I baby killer di San Rocco rischiano di tornare liberi
Possibile la scarcerazione per i due minorenni che accoltellarono Cristian Sebastiano
Possibile scarcerazione per i due baby killer di San Rocco, Monza. Il bivio per i due condannati per l’omicidio di Cristian Sebastiano nel novembre 2020 (avevano 14 e 15 anni all’epoca del fatto) lo segna la Corte di Cassazione.
I due possibili scenari
I giudici romani hanno fissato per il 3 marzo prossimo la data del processo. Il giorno 9 marzo scadono i termini di custodia per i due minorenni. Due le possibilità. Se la Suprema corte accoglie il ricorso dei difensori (avvocati Maurizio Bono e Renata D’Amico), allora i due sono destinati a tornare in libertà.
Nel caso, invece, il ricorso venga dichiarato inammissibile, allora per loro continuerà la permanenza in carcere.
I baby killer condannati due volte
Nei loro confronti la corte di Appello aveva confermato la condanna a 15 anni pronunciata in primo grado, in relazione all’assassinio del 42enne Cristian Sebastiano, attirato a un appuntamento per una cessione di droga, e ucciso con una trentina di coltellate sotto i portici delle case popolari di via Fiume la mattina di domenica 29 novembre 2020.
"Fu omicidio premeditato"
Per il tribunale si trattò di un omicidio premeditato. In primo grado, al termine del processo con il rito abbreviato, il gup aveva condannato a 15 anni e a 14 anni e 4 mesi di reclusione col rito abbreviato due ragazzi che vivevano nello stesso quartiere. I giudici non avevano ritenuto sussistente l’aggravante della crudeltà e avevano concesso le attenuanti generiche ai due giovani, arrestati nelle ore successive al fatto e, da allora, detenuti in due diverse carceri per minori. Nei loro confronti l'accusa aveva chiesto 17 anni e 4 mesi e 15 anni.
Il ruolo della droga
Omicidio, rapina e, per il più giovane, anche spaccio di droga le accuse.

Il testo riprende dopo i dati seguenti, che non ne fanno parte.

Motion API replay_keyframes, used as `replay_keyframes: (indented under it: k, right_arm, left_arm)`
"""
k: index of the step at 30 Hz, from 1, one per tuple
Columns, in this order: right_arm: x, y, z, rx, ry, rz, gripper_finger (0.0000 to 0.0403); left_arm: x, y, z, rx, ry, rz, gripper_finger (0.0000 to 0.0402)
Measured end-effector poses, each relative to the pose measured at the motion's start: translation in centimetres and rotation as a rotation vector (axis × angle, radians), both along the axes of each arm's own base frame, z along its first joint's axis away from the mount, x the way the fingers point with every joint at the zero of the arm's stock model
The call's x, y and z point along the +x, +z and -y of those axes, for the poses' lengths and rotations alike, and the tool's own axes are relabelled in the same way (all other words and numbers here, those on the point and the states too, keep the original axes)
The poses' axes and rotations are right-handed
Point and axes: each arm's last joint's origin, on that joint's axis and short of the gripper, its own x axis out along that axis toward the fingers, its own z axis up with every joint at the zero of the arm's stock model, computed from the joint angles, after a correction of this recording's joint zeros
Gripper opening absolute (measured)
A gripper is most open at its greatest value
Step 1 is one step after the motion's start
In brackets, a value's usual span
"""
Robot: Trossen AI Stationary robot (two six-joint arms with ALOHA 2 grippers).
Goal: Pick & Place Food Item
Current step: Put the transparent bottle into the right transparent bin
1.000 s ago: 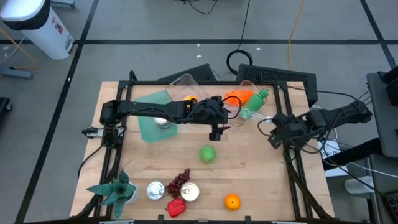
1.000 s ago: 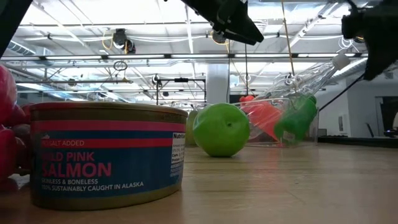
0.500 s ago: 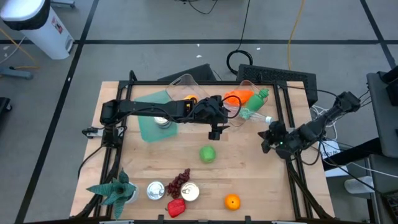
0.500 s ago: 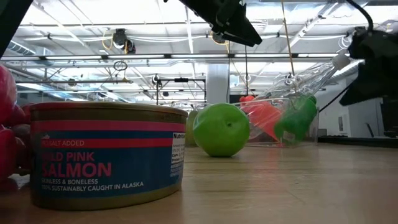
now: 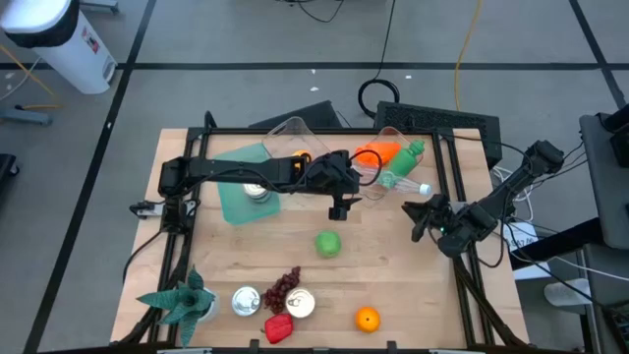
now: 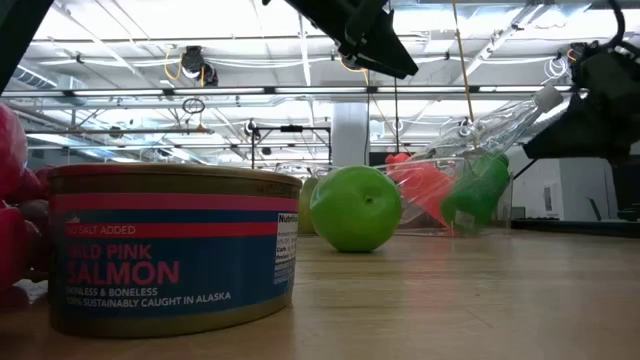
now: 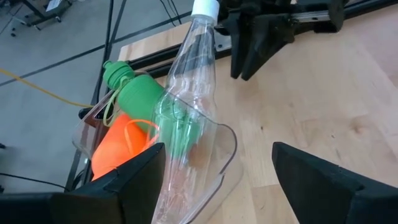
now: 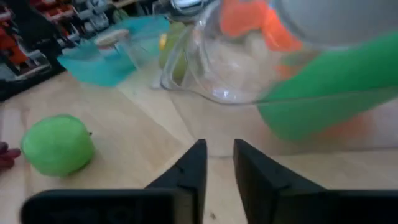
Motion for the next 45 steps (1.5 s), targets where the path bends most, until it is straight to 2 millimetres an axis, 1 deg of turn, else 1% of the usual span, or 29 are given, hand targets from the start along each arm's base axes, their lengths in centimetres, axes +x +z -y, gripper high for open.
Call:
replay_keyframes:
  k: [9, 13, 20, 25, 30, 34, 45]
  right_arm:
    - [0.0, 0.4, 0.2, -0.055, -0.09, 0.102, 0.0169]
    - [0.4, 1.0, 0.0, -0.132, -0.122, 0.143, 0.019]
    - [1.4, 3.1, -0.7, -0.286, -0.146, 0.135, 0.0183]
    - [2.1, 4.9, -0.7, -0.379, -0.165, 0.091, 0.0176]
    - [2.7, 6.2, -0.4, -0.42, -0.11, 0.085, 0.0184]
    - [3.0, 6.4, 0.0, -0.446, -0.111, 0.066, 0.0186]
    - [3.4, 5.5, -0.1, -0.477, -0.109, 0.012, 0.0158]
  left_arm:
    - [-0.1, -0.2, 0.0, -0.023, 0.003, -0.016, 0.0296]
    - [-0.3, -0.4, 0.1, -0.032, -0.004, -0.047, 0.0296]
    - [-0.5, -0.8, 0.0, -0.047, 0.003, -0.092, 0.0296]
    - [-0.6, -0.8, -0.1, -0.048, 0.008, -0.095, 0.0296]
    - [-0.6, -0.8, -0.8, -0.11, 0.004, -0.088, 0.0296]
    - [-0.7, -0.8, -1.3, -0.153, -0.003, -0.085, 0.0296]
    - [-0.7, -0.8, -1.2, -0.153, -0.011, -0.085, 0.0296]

Proprio la droga è l’elemento che fa da sfondo a questa vicenda avvenuta in ambienti disagiati nella periferia brianzola.

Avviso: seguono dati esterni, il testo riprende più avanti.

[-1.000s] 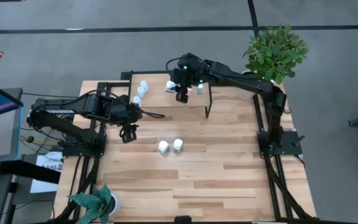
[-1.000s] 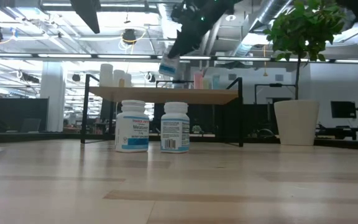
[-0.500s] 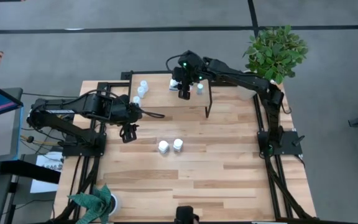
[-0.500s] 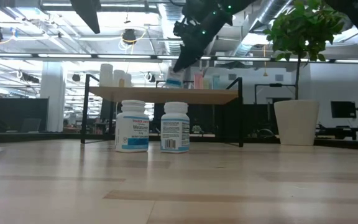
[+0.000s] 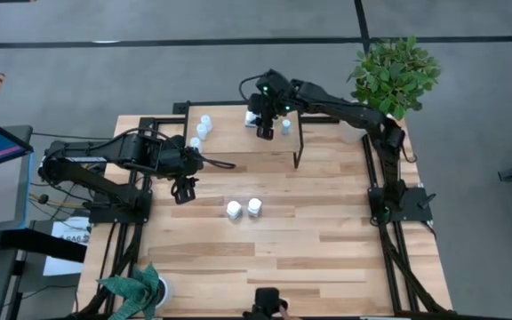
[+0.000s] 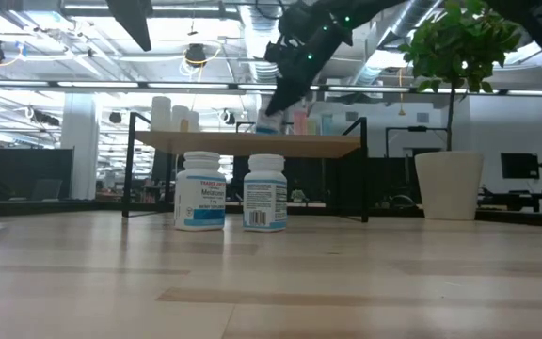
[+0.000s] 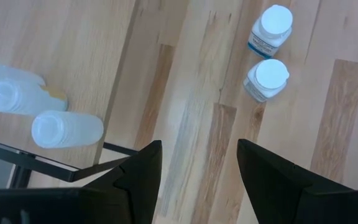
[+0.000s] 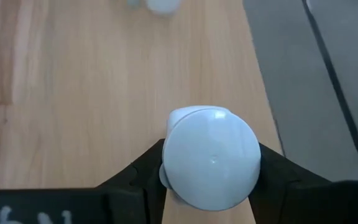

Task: Pick and place medicine bottles onto shelf by color
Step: Put the top white pill bottle on the shelf, then put the right white pill bottle on the shelf

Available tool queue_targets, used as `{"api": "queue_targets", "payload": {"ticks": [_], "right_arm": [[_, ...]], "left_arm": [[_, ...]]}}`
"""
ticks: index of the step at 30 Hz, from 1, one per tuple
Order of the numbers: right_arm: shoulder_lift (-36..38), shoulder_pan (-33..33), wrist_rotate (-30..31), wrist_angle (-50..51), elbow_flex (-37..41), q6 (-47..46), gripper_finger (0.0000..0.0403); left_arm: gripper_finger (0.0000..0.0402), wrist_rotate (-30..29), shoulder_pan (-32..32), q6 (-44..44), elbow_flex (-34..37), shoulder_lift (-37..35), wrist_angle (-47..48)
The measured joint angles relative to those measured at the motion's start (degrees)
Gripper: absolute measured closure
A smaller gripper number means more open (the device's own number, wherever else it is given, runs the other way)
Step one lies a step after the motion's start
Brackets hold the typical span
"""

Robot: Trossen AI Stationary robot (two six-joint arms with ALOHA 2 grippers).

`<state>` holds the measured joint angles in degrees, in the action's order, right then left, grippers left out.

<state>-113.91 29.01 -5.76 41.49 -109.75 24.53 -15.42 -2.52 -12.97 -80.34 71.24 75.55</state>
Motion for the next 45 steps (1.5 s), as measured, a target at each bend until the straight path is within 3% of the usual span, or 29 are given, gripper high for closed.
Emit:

Il più giovane dei due imputati aveva detto più volte di odiare la vittima, perché lo riteneva responsabile di averlo trascinato nella dipendenza sin dalla tenera età (11 anni).
Dalla rapina all'omicidio
Aveva anche detto di essere uscito di casa col coltello, però, per rapinare Sebastiano (che spacciava palline di coca nel quartiere) dello stupefacente che aveva in tasca (cosa poi avvenuta), ma non con l’intenzione di ammazzarlo.
"Mi hanno detto che ho dato 30 colpi, ma io ne ricordo solo 3 o 4. Ho iniziato non so come a dagli una pugnalata all’altezza del fegato (…) Avevo in mente di rapinarlo, ma avevo già voglia di ucciderlo e quando l’ho visto...", racconta R. in merito al giorno dell’omicidio contro l’uomo che diceva di "odiare".
"Ce l'avevo con lui"
Gli atti di questa vicenda giudiziaria offrono uno spaccato di una vita disagiata nel rione della periferia monzese.
"Ce l’avevo con lui perché mi aveva riportato alla cocaina che già conoscevo. Spacciava anche eroina e S. la usava, non volevo che lo facesse perché la coca trasforma le persone, ma meno dell’eroina. Ho tanti amici andati in overdose. Quando ero piccolo gli eroinomani li vedevo stesi in un sottopassaggio".
"Mai parole di pentimento"
I due, negli anni, hanno fatto uso "indiscriminato e costante di cocaina tratta sotto forma di crack". Nelle motivazioni della sentenza di primo grado, i giudici avevano messo in evidenza come non avessero "mai speso una parola di rammarico per la vittima, e per i suoi familiari".
Le difese hanno chiesto e ottenuto che i due venissero sottoposti a perizia, per verificare l’effetto della dipendenza iniziata precocemente sulle loro facoltà mentali. I giudici di Appello avevano confermato le pene, ma per i legali dei due ragazzi avevano disatteso le conclusioni della perizia stessa.
La Cassazione
Su questa circostanza hanno fondato il loro ricorso in Cassazione. La cui decisione è attesa ai primi di marzo. Secondo quanto emerso, le speranze di un recupero dei giovani imputati arrivano proprio dalla detenzione in corso. S. disegna, scrive testi rap, partecipa al teatro e sogna di fare il tatuatore.
R. partecipa con risultati brillanti ai laboratori proposti dagli educatori, e frequenta con profitto la scuola alberghiera. Vuole fare il cuoco: "Il carcere non è un problema. Fuori è il problema, a Monza mi vogliono morto". S. invece, afferma: "Voglio riscattarmi. Si può usare questa parola?".